_REQUIRED ACTION:_ The expected output is the complete data, reproduced exactly.

_DATA TO PROCESS:_
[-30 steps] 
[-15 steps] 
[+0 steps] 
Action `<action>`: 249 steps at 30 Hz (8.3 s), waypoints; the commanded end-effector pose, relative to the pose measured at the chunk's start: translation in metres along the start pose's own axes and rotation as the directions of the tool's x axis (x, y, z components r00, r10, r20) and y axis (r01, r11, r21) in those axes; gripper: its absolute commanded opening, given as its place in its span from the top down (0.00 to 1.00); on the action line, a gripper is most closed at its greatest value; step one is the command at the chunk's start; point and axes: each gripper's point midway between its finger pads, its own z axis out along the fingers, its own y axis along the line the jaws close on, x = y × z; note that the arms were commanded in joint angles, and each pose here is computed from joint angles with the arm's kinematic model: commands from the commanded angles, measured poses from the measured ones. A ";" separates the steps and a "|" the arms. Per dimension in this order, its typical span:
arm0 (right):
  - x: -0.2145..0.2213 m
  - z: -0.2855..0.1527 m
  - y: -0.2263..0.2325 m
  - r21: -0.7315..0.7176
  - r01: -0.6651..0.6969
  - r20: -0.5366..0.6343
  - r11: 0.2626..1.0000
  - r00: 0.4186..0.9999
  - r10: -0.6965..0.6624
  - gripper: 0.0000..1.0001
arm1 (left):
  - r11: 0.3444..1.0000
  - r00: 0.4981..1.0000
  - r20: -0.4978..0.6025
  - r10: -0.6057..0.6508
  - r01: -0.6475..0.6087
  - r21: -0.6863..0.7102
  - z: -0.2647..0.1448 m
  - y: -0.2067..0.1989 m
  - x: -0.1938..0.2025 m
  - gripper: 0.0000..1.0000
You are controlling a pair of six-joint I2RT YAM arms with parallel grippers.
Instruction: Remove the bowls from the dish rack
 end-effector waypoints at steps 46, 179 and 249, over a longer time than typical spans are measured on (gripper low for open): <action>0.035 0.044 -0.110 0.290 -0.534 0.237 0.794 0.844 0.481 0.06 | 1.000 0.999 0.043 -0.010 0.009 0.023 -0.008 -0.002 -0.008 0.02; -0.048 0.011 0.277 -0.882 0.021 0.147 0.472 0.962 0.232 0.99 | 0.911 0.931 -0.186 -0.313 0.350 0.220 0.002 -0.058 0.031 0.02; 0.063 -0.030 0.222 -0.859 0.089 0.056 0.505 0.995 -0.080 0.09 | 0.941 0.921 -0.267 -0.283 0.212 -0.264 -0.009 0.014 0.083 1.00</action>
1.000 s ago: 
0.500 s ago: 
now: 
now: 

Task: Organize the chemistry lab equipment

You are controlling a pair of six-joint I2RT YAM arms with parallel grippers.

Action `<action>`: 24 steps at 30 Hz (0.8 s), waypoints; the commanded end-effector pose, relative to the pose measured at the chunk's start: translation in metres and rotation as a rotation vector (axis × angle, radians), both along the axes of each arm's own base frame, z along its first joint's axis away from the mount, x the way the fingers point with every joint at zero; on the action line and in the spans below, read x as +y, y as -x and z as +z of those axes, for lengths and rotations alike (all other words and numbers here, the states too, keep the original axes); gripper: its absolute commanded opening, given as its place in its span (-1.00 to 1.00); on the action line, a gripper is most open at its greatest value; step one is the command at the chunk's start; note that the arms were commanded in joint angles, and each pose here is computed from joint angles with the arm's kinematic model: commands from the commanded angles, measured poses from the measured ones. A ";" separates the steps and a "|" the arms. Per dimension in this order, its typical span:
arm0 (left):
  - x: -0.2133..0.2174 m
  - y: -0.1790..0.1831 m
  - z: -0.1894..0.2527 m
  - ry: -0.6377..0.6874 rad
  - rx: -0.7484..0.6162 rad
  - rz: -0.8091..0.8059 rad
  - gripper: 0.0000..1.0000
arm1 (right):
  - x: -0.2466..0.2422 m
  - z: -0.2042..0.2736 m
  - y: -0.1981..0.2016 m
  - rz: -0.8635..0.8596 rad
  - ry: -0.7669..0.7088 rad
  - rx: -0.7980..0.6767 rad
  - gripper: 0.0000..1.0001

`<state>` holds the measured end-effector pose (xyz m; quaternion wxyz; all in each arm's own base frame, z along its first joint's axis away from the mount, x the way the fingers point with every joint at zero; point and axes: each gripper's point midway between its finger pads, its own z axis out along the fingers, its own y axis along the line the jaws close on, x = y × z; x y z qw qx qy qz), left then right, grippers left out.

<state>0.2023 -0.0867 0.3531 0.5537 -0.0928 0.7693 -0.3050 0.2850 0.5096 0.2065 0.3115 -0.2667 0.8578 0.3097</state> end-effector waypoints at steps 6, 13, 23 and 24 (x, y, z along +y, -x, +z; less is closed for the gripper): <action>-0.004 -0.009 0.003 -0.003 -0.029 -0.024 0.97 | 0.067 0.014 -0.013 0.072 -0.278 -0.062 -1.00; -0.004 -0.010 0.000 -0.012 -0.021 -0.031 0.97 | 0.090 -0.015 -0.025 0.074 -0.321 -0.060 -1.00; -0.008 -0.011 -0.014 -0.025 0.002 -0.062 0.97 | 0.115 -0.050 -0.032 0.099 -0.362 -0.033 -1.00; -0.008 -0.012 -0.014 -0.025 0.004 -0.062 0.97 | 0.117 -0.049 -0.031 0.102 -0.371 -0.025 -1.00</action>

_RESPONSE:_
[-30 steps] 
[-15 steps] 
[+0 steps] 
Action `<action>`: 249 steps at 30 Hz (8.3 s), waypoints; the commanded end-effector pose, relative to the pose measured at the chunk's start: translation in metres along the start pose's own axes and rotation as the directions of the tool's x axis (x, y, z components r00, r10, r20) and y axis (r01, r11, r21) in those axes; gripper: its absolute commanded opening, given as its place in its span from the top down (0.00 to 1.00); on the action line, a gripper is most closed at its greatest value; step one is the command at the chunk's start; point and axes: each gripper's point midway between its finger pads, its own z axis out along the fingers, its own y axis along the line the jaws close on, x = y × z; note that the arms were commanded in joint angles, and each pose here is computed from joint angles with the arm's kinematic model: commands from the commanded angles, measured poses from the measured ones. A ";" separates the steps and a "|" the arms. Per dimension in this order, its typical span:
arm0 (right):
  - x: -0.2145..0.2213 m
  - z: -0.2855..0.1527 m
  - y: -0.2263..0.2325 m
  - r21: -0.7315..0.7176
  - r01: -0.6651..0.6969
  - r20: -0.5366..0.6343
  - r11: 0.2626..1.0000
  - r00: 0.4186..0.9999
  - r10: -0.6965..0.6624
  - gripper: 0.0000..1.0001
arm1 (left):
  - r11: 0.3444..1.0000
  - r00: 0.4981..1.0000
  - r20: -0.4978..0.6025
  - r10: -0.6057..0.6508
  - r01: -0.6475..0.6087
  - r21: -0.6863..0.7102
  - z: -0.2647..0.1448 m
  - y: -0.2067..0.1989 m
  - x: -0.1938..0.2025 m
  - gripper: 0.0000..1.0000
You are controlling a pair of six-joint I2RT YAM arms with parallel grippers.
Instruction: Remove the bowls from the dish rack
 end-effector waypoints at steps 46, 179 and 249, over a longer time than typical spans are measured on (gripper low for open): <action>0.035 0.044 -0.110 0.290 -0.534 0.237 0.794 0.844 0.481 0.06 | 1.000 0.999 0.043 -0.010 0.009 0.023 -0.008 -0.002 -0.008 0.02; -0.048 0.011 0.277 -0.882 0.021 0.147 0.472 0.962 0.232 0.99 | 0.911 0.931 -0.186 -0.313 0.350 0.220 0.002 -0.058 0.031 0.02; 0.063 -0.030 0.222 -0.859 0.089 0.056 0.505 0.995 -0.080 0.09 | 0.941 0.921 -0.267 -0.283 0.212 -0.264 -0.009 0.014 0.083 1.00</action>
1.000 s ago: 
0.500 s ago: 
now: 
now: 

Task: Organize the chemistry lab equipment

You are controlling a pair of six-joint I2RT YAM arms with parallel grippers.

Action `<action>`: 24 steps at 30 Hz (0.8 s), waypoints; the commanded end-effector pose, relative to the pose measured at the chunk's start: translation in metres and rotation as a rotation vector (axis × angle, radians), both along the axes of each arm's own base frame, z along its first joint's axis away from the mount, x the way the fingers point with every joint at zero; on the action line and in the spans below, read x as +y, y as -x and z as +z of those axes, for lengths and rotations alike (all other words and numbers here, the states too, keep the original axes); gripper: its absolute commanded opening, given as its place in its span (-1.00 to 1.00); on the action line, a gripper is most open at its greatest value; step one is the command at the chunk's start; note that the arms were commanded in joint angles, and each pose here is computed from joint angles with the arm's kinematic model: commands from the commanded angles, measured poses from the measured ones. A ";" separates the steps and a "|" the arms. Per dimension in this order, its typical span:
arm0 (left):
  - x: -0.2133..0.2174 m
  - y: -0.1790..0.1831 m
  - z: -0.1894..0.2527 m
  - ry: -0.6377..0.6874 rad
  - rx: -0.7484..0.6162 rad
  - rz: -0.8091..0.8059 rad
  - gripper: 0.0000..1.0000
arm1 (right):
  - x: -0.2466..0.2422 m
  - z: -0.2042..0.2736 m
  - y: -0.1981..0.2016 m
  - rz: -0.8635..0.8596 rad
  - ry: -0.7669..0.7088 rad
  - rx: -0.7980..0.6767 rad
  - gripper: 0.0000..1.0001

`<state>` holds the measured end-effector pose (xyz m; quaternion wxyz; all in each arm's own base frame, z along its first joint's axis away from the mount, x the way the fingers point with every joint at zero; point and axes: each gripper's point midway between its finger pads, its own z axis out along the fingers, its own y axis along the line the jaws close on, x = y × z; x y z qw qx qy qz), left then right, grippers left out.

<state>0.2023 -0.0867 0.3531 0.5537 -0.0928 0.7693 -0.3050 0.2850 0.5096 0.2065 0.3115 -0.2667 0.8578 0.3097</state> end-effector waypoints at steps 6, 13, 23 and 24 (x, y, z along +y, -x, +z; less is closed for the gripper): <action>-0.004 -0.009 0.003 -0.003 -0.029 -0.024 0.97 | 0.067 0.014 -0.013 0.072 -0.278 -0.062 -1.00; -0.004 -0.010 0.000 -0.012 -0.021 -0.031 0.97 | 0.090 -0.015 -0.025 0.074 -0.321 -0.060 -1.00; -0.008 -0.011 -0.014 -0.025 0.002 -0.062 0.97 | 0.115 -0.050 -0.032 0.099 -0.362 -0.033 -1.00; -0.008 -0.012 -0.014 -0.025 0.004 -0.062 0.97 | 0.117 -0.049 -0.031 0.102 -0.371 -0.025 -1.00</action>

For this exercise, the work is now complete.